À peine élu, en 2007, Sidi Ould Cheikh Abdallahi ne se montre guère mieux disposé à son égard.

Quand Aziz s’empare du pouvoir, en 2008, son cousin lui apporte son soutien. Il négocie pour que les autorités françaises prennent acte du putsch en recourant à l’entregent de l’avocat Robert Bourgi (tous deux se sont rencontrés à Saint-Tropez grâce au Sénégalais Karim Wade), et finance la campagne présidentielle d’Aziz en 2009.

Mais Bouamatou devient trop présent aux yeux d’Aziz, qui s’en agace. Premier accroc pendant la campagne, quand ce dernier transfère à son domicile le QG que Bouamatou avait installé à l’hôtel Atlantic, puis menace de diffuser une liste d’hommes d’affaires s’étant selon lui rendus coupables de malversations.

Tribune d’honneur

 

Une fois au pouvoir, Aziz refuse de nommer des proches de son cousin au gouvernement (hormis Ousmane Kane, aux Finances) et retire à la GBM les privilèges dont elle bénéficiait. Le jour de son investiture, il n’a pas invité Bouamatou à la tribune d’honneur.
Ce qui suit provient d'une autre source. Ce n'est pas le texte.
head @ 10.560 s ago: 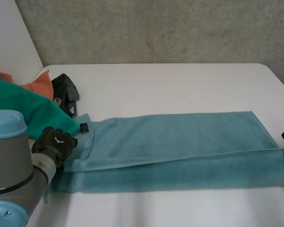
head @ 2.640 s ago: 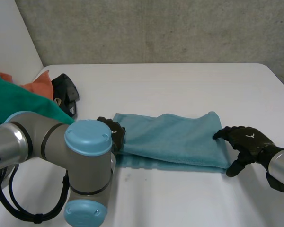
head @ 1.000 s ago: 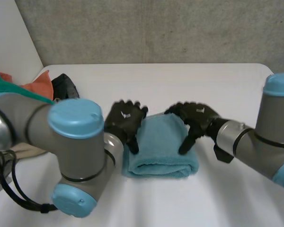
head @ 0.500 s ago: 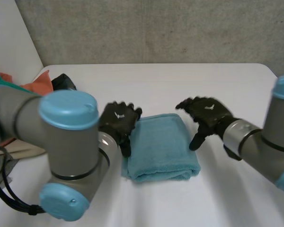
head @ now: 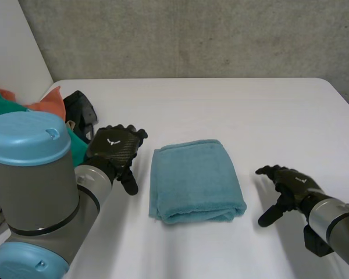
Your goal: Fold the laundry.
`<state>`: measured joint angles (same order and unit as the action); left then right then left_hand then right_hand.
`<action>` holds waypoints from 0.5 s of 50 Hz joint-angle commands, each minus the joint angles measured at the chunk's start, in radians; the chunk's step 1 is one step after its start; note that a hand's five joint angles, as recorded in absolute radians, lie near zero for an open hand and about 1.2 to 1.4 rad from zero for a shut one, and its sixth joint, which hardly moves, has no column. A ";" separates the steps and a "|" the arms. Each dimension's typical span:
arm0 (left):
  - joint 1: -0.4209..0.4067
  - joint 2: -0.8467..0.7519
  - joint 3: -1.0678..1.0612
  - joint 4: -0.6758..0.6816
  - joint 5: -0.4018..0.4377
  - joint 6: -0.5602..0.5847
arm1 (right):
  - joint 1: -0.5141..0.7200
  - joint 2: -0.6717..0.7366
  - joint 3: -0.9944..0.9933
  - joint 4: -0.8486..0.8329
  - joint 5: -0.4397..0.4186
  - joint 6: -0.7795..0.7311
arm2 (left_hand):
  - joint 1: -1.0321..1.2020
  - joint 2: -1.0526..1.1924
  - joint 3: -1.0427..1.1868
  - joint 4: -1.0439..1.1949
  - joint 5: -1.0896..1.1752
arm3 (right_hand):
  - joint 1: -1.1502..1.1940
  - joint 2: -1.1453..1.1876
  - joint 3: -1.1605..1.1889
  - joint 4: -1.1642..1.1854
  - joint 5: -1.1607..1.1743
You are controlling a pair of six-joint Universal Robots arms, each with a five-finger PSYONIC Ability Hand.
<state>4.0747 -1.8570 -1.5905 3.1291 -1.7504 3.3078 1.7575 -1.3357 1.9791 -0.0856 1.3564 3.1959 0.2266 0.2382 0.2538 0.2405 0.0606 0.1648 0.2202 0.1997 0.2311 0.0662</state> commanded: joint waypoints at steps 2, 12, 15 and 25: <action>0.000 -0.011 -0.009 0.002 0.000 -0.042 | 0.022 0.078 -0.016 -0.054 -0.010 0.085 | 0.022 0.011 -0.005 0.008 0.014 | 0.079 0.023 0.044 0.012 0.003; 0.000 -0.011 -0.013 0.003 0.000 -0.042 | 0.125 0.154 -0.078 -0.091 -0.005 0.165 | 0.022 0.011 -0.005 0.008 0.014 | 0.111 0.056 0.076 0.045 0.035; 0.001 -0.011 -0.016 0.011 0.002 -0.042 | 0.155 0.177 -0.103 -0.091 0.001 0.165 | 0.022 0.011 -0.005 0.008 0.014 | 0.117 0.061 0.082 0.051 0.041; 0.001 -0.011 -0.026 0.022 0.000 -0.042 | 0.197 0.219 -0.161 -0.094 0.017 0.170 | 0.019 0.008 -0.008 0.005 0.011 | 0.228 0.173 0.193 0.162 0.152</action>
<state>4.0750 -1.8684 -1.6109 3.1471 -1.7502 3.2657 1.9353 -1.1361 1.8482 -0.1782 1.3635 3.3647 0.2266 0.2382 0.2538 0.2405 0.0606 0.2257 0.2323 0.2583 0.2471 0.0776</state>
Ces tensions poussent l’homme d’affaires à s’expatrier à Marrakech en 2010, puis à se replier à Bruxelles fin 2017.

À travers plusieurs journaux et sites internet (notamment Cridem, dont il est l’actionnaire principal), il dénonce la « corruption » et le « népotisme » d’un président « de plus en plus despotique », qu’il accuse par ailleurs de manœuvrer pour se maintenir au pouvoir au-delà du terme de son second mandat, en 2019.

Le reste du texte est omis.